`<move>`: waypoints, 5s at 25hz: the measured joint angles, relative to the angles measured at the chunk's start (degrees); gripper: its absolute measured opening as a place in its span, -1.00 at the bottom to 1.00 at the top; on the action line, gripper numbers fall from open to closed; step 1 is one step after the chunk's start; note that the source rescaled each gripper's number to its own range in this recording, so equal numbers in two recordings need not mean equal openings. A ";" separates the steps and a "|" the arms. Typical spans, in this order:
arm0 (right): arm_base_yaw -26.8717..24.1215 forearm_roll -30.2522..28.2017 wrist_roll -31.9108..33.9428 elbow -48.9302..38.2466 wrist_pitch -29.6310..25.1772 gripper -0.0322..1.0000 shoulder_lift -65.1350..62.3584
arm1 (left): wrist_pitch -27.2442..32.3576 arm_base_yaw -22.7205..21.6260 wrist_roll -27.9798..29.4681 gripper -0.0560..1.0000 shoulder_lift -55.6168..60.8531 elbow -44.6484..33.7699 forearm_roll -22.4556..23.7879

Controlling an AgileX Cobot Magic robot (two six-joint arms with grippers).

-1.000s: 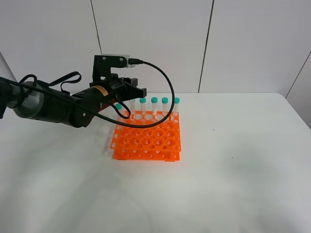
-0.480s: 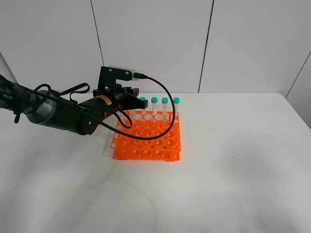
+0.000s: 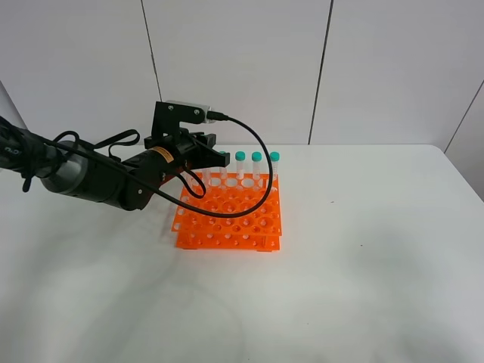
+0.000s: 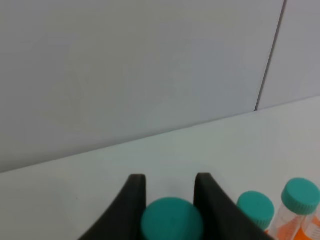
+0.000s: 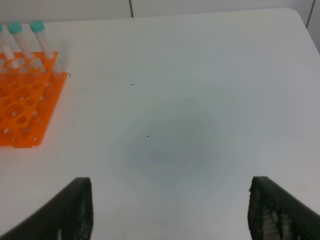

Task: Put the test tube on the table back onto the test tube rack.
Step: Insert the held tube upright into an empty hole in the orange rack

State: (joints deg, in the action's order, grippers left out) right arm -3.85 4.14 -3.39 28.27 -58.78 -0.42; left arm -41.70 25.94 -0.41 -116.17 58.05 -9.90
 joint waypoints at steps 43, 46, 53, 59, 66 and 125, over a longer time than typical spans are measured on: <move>0.00 0.00 0.00 0.00 0.00 0.47 0.00 | -5.12 -0.64 2.57 -0.88 -4.71 -1.25 1.10; 0.00 0.00 0.00 0.00 0.00 0.47 0.00 | -5.16 -0.64 2.57 -0.88 -4.71 -1.25 1.10; 0.00 0.00 0.00 0.00 0.00 0.47 0.00 | -4.43 -0.64 2.57 -0.88 -4.71 -1.25 1.10; 0.00 0.00 0.00 0.00 0.00 0.47 0.00 | -3.82 -0.64 2.57 -0.88 -4.71 -1.25 1.10; 0.00 0.00 0.00 0.00 0.00 0.47 0.00 | -2.78 -0.64 2.57 -0.88 -4.71 -1.25 1.10; 0.00 0.00 0.00 0.00 0.00 0.47 0.00 | 0.26 -0.64 2.76 -0.57 -1.54 -1.27 1.73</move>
State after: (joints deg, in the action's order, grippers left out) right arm -3.85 4.14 -3.39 28.27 -58.78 -0.42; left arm -41.44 25.30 2.35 -117.72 56.78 -8.17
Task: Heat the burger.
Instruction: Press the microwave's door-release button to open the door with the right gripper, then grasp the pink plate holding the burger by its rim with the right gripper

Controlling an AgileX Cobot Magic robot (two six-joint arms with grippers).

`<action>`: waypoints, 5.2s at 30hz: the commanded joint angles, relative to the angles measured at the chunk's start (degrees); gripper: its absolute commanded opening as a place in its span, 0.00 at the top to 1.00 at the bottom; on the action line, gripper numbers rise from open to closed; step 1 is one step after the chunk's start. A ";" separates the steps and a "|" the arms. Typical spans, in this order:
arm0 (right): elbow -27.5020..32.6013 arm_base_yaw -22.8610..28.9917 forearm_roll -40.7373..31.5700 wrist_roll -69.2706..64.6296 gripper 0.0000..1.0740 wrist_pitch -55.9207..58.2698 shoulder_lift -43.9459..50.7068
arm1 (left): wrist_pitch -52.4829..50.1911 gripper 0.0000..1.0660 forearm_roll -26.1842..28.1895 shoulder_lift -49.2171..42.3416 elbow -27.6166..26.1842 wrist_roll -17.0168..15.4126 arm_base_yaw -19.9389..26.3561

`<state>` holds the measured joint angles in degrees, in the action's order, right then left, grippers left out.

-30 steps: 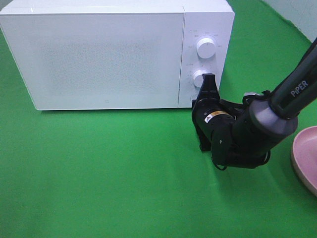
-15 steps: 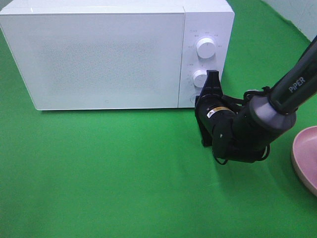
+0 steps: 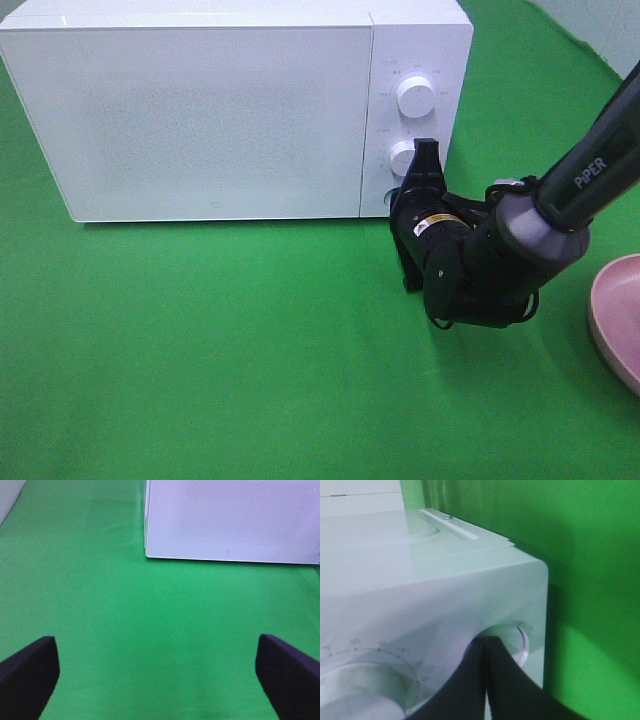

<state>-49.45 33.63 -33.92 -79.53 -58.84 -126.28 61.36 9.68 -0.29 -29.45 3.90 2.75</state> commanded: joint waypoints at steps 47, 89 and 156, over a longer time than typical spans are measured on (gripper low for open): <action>-9.85 -2.12 -4.01 5.79 1.00 3.95 -0.40 | -0.29 0.06 0.06 -0.92 0.00 -0.06 0.00; 12.32 -0.63 14.61 16.33 0.98 34.49 21.77 | -0.29 0.06 0.06 -0.92 0.00 -0.06 0.00; 12.20 -15.58 46.98 73.80 0.14 96.60 48.30 | -0.23 0.06 0.06 -0.92 0.00 -0.11 0.00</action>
<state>-37.01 18.62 12.15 -6.25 37.30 -78.27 61.36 9.68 -0.29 -29.45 3.90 2.75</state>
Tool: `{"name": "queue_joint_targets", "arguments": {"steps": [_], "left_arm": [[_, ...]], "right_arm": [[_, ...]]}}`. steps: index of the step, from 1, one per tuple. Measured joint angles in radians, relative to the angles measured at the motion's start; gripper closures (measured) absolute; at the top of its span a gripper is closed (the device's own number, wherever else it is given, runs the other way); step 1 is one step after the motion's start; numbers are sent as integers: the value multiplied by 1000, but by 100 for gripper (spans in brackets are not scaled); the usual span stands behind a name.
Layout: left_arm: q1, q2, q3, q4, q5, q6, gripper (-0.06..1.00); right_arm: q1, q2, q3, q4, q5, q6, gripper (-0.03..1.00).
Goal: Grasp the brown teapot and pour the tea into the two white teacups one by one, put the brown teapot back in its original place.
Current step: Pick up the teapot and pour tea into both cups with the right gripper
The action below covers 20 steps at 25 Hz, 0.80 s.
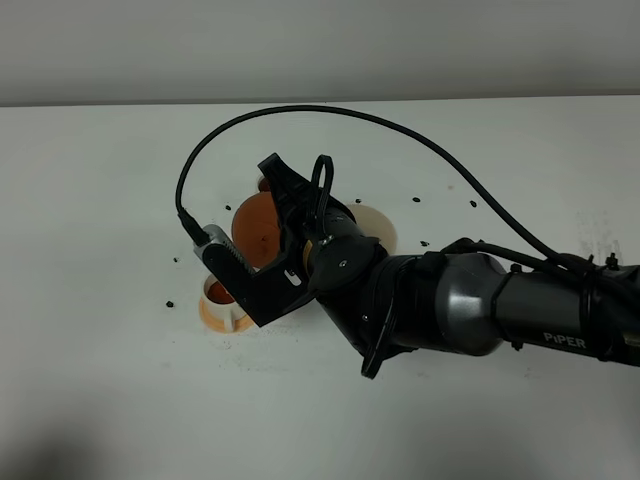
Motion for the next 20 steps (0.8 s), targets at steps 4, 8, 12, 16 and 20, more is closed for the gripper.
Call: {"name": "queue_joint_targets", "arguments": {"steps": [4, 8, 12, 16, 20], "left_arm": [[0, 0, 0, 0, 0, -1, 65], [0, 0, 0, 0, 0, 0, 65], [0, 0, 0, 0, 0, 0, 65], [0, 0, 0, 0, 0, 0, 65], [0, 0, 0, 0, 0, 0, 65]], "right_arm": [[8, 0, 0, -7, -3, 0, 88], [8, 0, 0, -9, 0, 0, 88], [8, 0, 0, -23, -1, 0, 88], [8, 0, 0, -33, -1, -1, 88], [8, 0, 0, -33, -1, -4, 88]]}}
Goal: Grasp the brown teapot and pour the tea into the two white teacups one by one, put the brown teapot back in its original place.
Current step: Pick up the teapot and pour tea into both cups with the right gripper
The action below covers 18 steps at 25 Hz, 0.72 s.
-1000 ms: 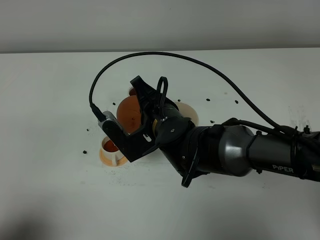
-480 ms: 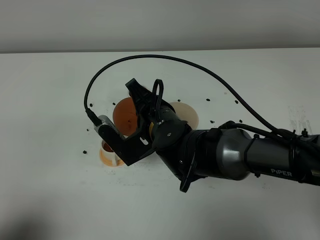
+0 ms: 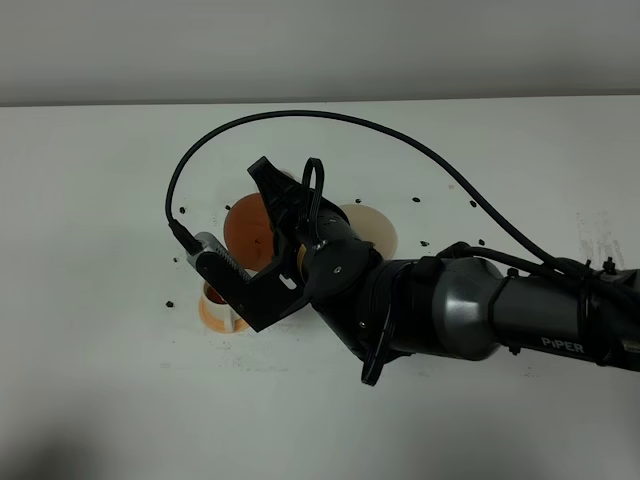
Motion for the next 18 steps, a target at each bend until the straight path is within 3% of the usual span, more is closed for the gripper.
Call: {"name": "queue_joint_targets", "arguments": {"steps": [18], "left_arm": [[0, 0, 0, 0, 0, 0, 65]], "right_arm": [[0, 0, 0, -64, 0, -9, 88]]}}
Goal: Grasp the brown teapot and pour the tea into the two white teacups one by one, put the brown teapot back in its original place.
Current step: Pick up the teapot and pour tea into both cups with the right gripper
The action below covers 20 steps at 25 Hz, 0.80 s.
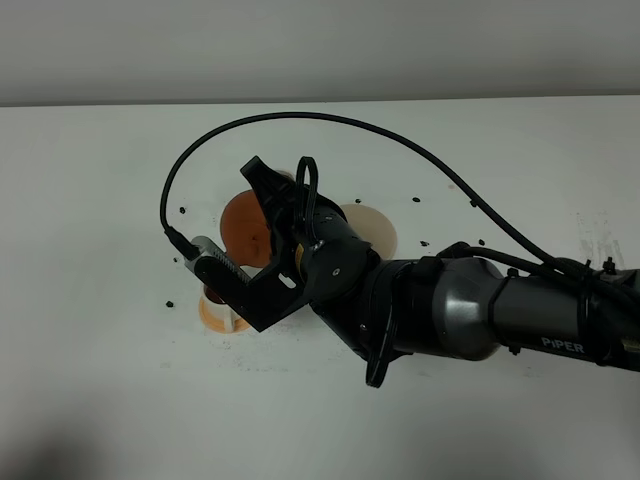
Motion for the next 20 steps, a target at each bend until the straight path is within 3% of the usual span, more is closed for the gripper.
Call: {"name": "queue_joint_targets", "arguments": {"steps": [20], "left_arm": [[0, 0, 0, 0, 0, 1, 65]], "right_arm": [[0, 0, 0, -43, -1, 0, 88]]}}
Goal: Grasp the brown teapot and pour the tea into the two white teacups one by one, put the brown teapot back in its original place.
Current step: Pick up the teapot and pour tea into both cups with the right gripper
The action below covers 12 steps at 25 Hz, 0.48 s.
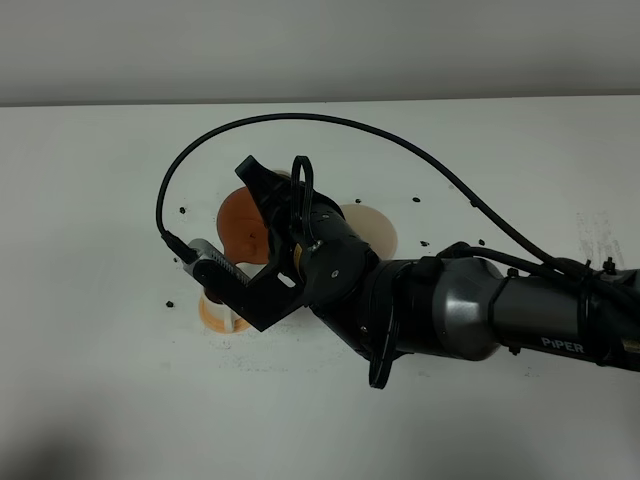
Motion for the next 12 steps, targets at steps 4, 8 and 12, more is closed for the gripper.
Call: {"name": "queue_joint_targets", "arguments": {"steps": [4, 8, 12], "left_arm": [[0, 0, 0, 0, 0, 0, 65], [0, 0, 0, 0, 0, 0, 65], [0, 0, 0, 0, 0, 0, 65]], "right_arm": [[0, 0, 0, -2, 0, 0, 88], [0, 0, 0, -3, 0, 0, 88], [0, 0, 0, 71, -6, 10, 88]]}}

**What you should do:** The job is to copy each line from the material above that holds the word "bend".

**Task response:**
Motion for the next 18 steps, a target at each bend until the straight path is within 3% of the usual span, more is closed for the gripper.
Motion for the next 20 steps, a target at each bend until the straight path is within 3% of the usual span, more is closed for the gripper.

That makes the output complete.